The Dow Jones Industrials (DJINDICES: ^DJI ) had a busy week on the earnings front, with 30% of its components issuing their reports for the most recent quarter. IBM (NYSE: IBM ) and Intel (NASDAQ: INTC ) represented the extensive Dow tech contingent, and both companies showed just how hard they're working to move beyond traditional dominance of their respective tech niches and evolve alongside the trends that have transformed the industry over the past decade.
Intel largely managed to satisfy investors with its quarterly results, which included a 5% drop in net income on a 1% decline in revenue. Shareholders had expected those downward movements in the figures, given Intel's continued reliance on PC-related chip sales as a major part of its revenue stream.
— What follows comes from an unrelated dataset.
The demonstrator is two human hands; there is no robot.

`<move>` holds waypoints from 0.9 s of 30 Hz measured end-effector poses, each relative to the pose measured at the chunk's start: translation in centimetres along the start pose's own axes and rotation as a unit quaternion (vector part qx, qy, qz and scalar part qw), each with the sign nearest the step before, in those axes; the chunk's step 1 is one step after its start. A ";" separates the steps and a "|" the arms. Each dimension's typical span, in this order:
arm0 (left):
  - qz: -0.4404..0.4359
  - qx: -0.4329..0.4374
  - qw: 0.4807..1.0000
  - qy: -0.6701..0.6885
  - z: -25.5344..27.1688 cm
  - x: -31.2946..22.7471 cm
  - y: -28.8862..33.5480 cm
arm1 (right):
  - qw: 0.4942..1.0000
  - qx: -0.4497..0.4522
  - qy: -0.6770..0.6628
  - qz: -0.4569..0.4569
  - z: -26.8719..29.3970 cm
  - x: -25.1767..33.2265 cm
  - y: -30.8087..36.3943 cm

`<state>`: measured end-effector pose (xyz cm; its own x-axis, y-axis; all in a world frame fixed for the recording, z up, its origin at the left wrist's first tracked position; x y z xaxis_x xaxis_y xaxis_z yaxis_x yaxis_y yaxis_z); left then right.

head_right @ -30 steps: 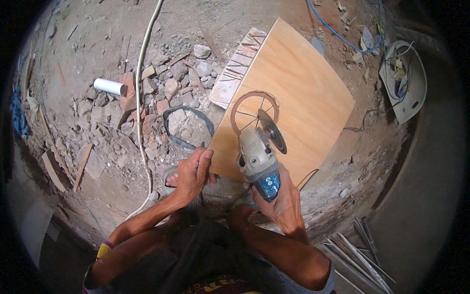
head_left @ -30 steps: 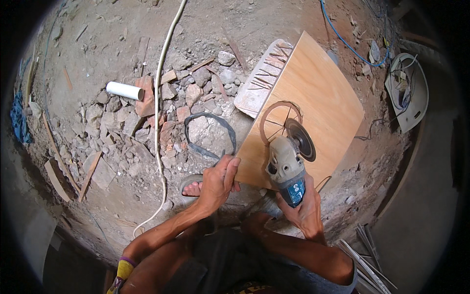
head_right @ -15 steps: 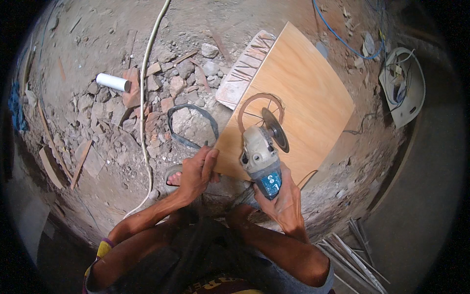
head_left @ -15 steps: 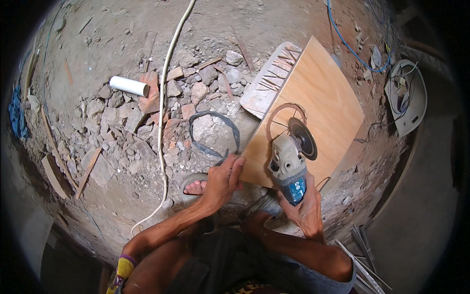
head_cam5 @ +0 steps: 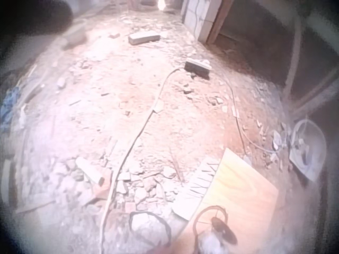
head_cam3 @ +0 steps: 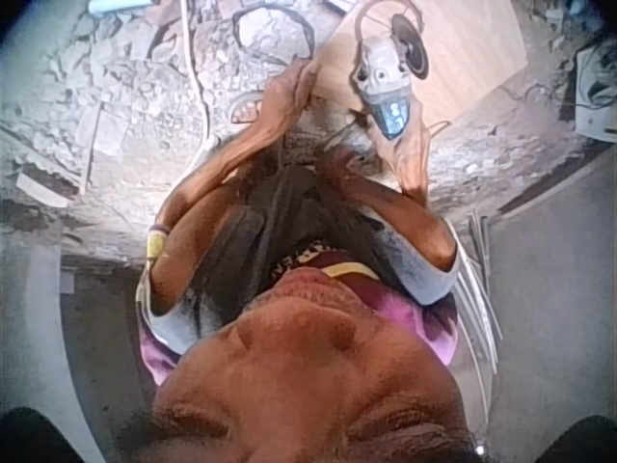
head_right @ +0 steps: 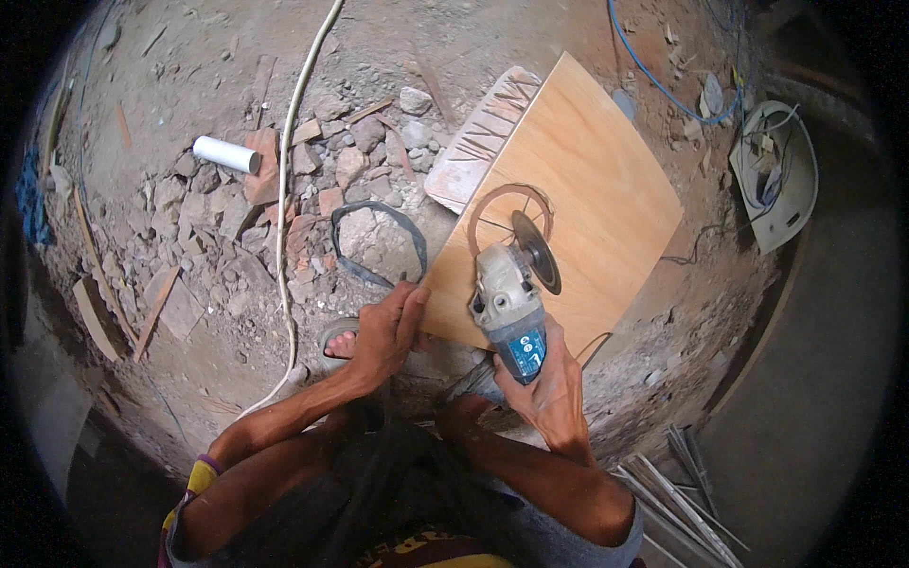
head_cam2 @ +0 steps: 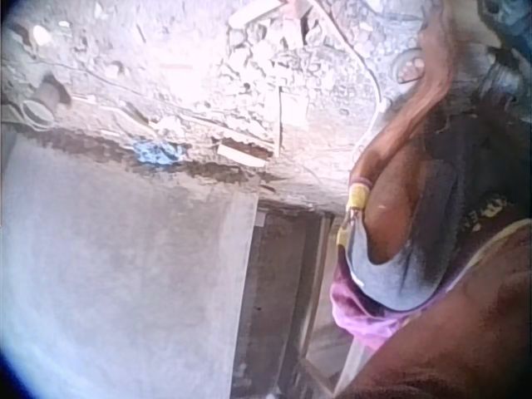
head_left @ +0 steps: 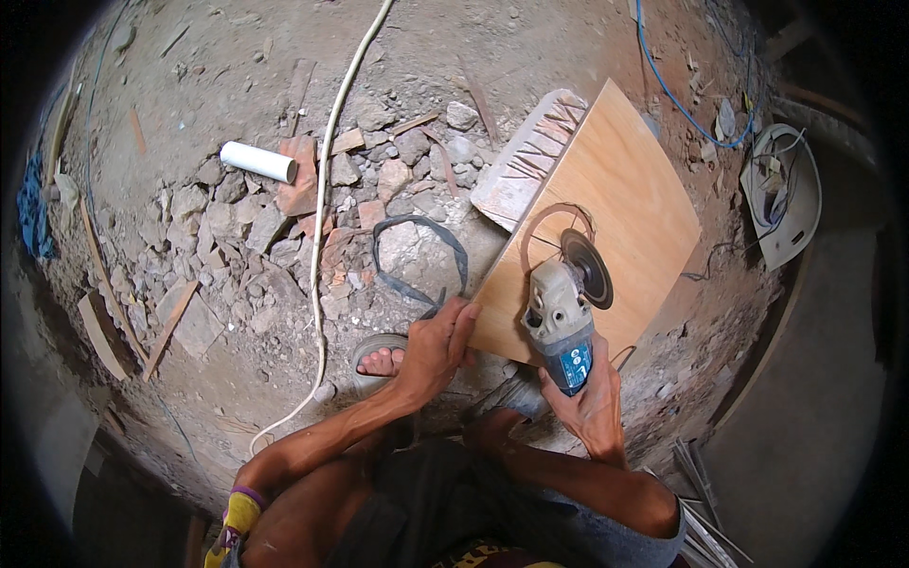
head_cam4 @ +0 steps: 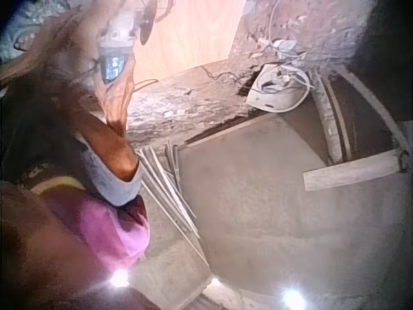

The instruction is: The person uses an angle grinder to cut a circular hole into a rectangular wooden board. They hold the board steady with one hand while guiding the grinder along a pre-marked circle with the other, progressively cutting through the wood until the center piece is removed.

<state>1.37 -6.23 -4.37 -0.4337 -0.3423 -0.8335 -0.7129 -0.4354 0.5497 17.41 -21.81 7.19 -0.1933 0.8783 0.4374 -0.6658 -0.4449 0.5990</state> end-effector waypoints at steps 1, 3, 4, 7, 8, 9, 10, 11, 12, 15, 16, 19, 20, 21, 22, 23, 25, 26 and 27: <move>-0.006 -0.005 1.000 0.002 0.0 -0.1 0.0 | 1.000 0.001 -0.001 -0.003 0.0 0.0 0.0; -0.019 -0.017 1.000 0.004 0.1 -0.3 -0.1 | 1.000 0.004 -0.002 -0.006 -0.1 0.0 -0.1; -0.021 -0.016 1.000 0.002 0.1 -0.3 0.0 | 1.000 0.005 -0.003 -0.007 -0.1 0.0 -0.1; -0.023 -0.014 1.000 -0.003 0.2 -0.1 0.0 | 1.000 0.005 0.009 0.000 0.0 0.4 0.1; -0.021 -0.012 1.000 -0.003 0.1 0.1 0.0 | 1.000 0.003 0.015 0.006 0.1 0.6 0.0; -0.019 -0.010 1.000 -0.003 0.1 0.1 0.0 | 1.000 0.003 0.011 0.010 0.1 0.6 -0.2; -0.021 -0.006 1.000 -0.001 0.1 0.1 0.1 | 1.000 0.004 0.008 0.011 0.0 0.4 -0.2; -0.023 -0.003 1.000 0.000 0.1 0.1 0.1 | 1.000 0.004 0.004 0.012 -0.1 0.3 -0.2; -0.025 0.001 1.000 0.002 0.1 0.1 0.1 | 1.000 0.002 0.006 0.012 0.0 0.4 -0.2; -0.033 0.002 0.999 -0.017 0.1 0.1 0.1 | 1.000 -0.001 0.007 0.011 -0.1 0.5 -0.2; -0.033 0.000 0.999 -0.016 0.1 0.0 0.0 | 1.000 0.000 0.006 0.011 -0.1 0.4 -0.2; -0.030 -0.002 1.000 -0.010 0.2 -0.1 0.1 | 1.000 0.001 0.004 0.005 -0.1 0.5 -0.3; -0.024 -0.002 1.000 -0.006 0.1 0.1 0.1 | 1.000 0.001 0.004 0.002 -0.1 0.6 -0.3; -0.019 -0.002 1.000 -0.002 0.1 0.3 0.1 | 1.000 0.001 0.003 0.001 -0.1 0.7 -0.4; -0.015 -0.002 1.000 -0.004 0.1 0.2 0.1 | 1.000 0.002 0.002 0.000 -0.1 0.8 -0.4; -0.011 -0.002 1.000 -0.005 0.2 0.1 0.1 | 1.000 0.002 0.001 0.000 -0.1 0.9 -0.4; -0.009 -0.004 1.000 -0.004 0.2 0.1 0.1 | 1.000 -0.002 0.006 0.000 -0.1 1.1 -0.4; -0.012 -0.007 1.000 -0.001 0.1 0.2 0.1 | 1.000 -0.003 0.009 0.000 -0.1 1.2 -0.4; -0.014 -0.009 1.000 0.001 0.1 0.3 0.1 | 1.000 -0.001 0.010 0.000 -0.1 1.2 -0.4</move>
<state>1.07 -6.27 -4.59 -0.4118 -0.3317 -0.8488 -0.7146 -0.4604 0.5266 17.36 -20.60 7.39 -0.2086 0.8812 0.4241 -0.6667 -0.4455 0.5976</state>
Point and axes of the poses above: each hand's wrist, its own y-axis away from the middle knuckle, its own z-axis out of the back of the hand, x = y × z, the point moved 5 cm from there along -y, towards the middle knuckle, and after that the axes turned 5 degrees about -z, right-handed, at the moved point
Yet the report also included solid results for Intel's data center business, and the company said it plans to ship 40 million chips for use in tablets by the end of 2014. After years of moving more slowly than its rivals, Intel has recognized the critical importance of the mobile-device space, and its initiatives there are finally starting to bear fruit that could lead to a better strategic vision.
IBM faces many of the same challenges as Intel, and its quarterly report included an eighth-consecutive quarter of falling revenue. But its stock responded much more negatively than Intel's, as shareholders didn't take IBM's 4% sales drop and its 15% decline in adjusted net income well. One particularly disturbing fact was that revenue declined in all of IBM's regions except Europe, with emerging markets and the Asia-Pacific both posting double-digit percentage drops in sales. Still, Big Blue's long-range vision acknowledges the necessity of accepting falling sales, as IBM's hardware business simply doesn't provide the long-term growth prospects that it needs to remain a key part of the company's overall footprint. If efforts to move toward higher-margin services and software pan out by enabling IBM to take advantage of opportunities in data analytics, cloud computing, and social media, then the short-term pain will have been worth the trouble.
Unlike many up-and-coming technology companies outside the Dow Jones Industrials, Intel, IBM, and the index's other tech components have had to reinvent themselves for changing conditions. Their success or failure will go a long way toward defining whether the Dow Jones Industrials keep rising in 2014 and beyond.